▸ **PROBLEM REQUIREMENTS**
From the entries below, tally how many lines contain "towel" and report only that figure.

▸ **MATERIAL PROVIDED**
*** Begin section ***

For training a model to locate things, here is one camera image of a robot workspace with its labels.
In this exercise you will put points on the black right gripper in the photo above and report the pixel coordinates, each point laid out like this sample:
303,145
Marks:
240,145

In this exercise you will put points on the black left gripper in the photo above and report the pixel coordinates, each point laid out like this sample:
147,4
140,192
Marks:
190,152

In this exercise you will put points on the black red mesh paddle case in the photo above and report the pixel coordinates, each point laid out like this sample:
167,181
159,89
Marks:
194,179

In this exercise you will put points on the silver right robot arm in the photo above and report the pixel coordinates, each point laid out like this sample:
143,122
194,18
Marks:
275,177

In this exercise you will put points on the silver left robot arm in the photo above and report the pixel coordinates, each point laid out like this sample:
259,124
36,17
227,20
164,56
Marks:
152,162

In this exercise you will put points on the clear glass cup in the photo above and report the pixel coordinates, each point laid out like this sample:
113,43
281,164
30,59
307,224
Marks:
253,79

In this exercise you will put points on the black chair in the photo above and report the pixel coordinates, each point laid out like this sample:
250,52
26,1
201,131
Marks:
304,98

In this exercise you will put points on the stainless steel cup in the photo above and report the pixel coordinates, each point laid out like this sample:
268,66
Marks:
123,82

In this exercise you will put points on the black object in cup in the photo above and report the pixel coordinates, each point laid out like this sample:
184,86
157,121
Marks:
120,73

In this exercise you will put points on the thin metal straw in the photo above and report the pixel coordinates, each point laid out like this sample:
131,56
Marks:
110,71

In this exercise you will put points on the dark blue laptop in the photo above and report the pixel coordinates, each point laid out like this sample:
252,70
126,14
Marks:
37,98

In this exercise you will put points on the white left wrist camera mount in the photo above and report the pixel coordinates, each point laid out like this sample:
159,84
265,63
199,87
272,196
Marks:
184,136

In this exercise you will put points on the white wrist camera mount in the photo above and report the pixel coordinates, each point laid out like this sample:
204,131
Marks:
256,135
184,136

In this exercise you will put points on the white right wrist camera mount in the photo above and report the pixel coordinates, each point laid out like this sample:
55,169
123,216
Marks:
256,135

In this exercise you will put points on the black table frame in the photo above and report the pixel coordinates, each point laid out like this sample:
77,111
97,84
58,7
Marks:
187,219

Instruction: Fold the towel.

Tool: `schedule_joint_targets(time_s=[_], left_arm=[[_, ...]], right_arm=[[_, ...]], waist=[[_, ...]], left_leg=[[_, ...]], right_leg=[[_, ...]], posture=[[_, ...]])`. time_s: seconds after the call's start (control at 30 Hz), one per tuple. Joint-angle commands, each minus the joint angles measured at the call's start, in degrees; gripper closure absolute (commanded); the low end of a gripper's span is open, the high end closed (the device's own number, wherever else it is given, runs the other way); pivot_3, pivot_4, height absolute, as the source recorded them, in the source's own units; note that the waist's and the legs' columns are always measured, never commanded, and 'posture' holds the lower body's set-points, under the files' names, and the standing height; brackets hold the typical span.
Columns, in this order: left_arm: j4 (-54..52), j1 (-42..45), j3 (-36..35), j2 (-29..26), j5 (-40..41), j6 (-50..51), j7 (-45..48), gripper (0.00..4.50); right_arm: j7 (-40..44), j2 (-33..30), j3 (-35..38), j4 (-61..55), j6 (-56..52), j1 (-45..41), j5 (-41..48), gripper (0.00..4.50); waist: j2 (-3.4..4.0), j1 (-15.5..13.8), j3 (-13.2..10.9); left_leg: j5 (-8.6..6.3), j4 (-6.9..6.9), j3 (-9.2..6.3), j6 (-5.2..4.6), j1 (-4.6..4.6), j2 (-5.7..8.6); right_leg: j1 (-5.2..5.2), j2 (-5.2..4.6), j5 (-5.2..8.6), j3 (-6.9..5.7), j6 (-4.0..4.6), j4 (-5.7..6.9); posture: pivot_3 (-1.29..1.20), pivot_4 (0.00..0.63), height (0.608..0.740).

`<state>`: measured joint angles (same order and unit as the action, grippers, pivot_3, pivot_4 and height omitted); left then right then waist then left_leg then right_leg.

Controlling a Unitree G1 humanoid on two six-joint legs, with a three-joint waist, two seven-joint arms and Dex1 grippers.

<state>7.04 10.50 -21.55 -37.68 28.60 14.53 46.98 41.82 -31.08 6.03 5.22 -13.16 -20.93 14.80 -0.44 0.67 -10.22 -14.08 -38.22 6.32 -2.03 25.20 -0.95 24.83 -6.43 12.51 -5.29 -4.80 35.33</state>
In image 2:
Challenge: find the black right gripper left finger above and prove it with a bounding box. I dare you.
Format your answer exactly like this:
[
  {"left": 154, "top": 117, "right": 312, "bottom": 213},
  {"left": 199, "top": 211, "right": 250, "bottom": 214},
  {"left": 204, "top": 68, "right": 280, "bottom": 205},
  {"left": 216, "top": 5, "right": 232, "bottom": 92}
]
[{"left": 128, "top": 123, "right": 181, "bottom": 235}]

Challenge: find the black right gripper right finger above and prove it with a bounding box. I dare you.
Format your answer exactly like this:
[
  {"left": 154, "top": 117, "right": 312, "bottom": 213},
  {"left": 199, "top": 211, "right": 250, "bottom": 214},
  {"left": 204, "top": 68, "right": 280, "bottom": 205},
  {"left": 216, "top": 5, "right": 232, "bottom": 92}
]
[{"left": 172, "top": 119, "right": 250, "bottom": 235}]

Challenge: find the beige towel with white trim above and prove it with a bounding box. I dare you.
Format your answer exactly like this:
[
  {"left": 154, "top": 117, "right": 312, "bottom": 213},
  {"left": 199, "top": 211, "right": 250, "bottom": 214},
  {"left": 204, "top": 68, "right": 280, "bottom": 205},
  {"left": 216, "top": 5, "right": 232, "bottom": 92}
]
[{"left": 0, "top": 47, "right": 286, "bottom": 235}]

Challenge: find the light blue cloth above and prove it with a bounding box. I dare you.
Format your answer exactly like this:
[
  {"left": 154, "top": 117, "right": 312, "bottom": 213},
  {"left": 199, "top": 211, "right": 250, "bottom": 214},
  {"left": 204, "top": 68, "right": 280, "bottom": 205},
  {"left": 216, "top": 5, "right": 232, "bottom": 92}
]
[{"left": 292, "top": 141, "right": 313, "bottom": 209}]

*** End section ***

▸ **SOLUTION TO THIS EXERCISE**
2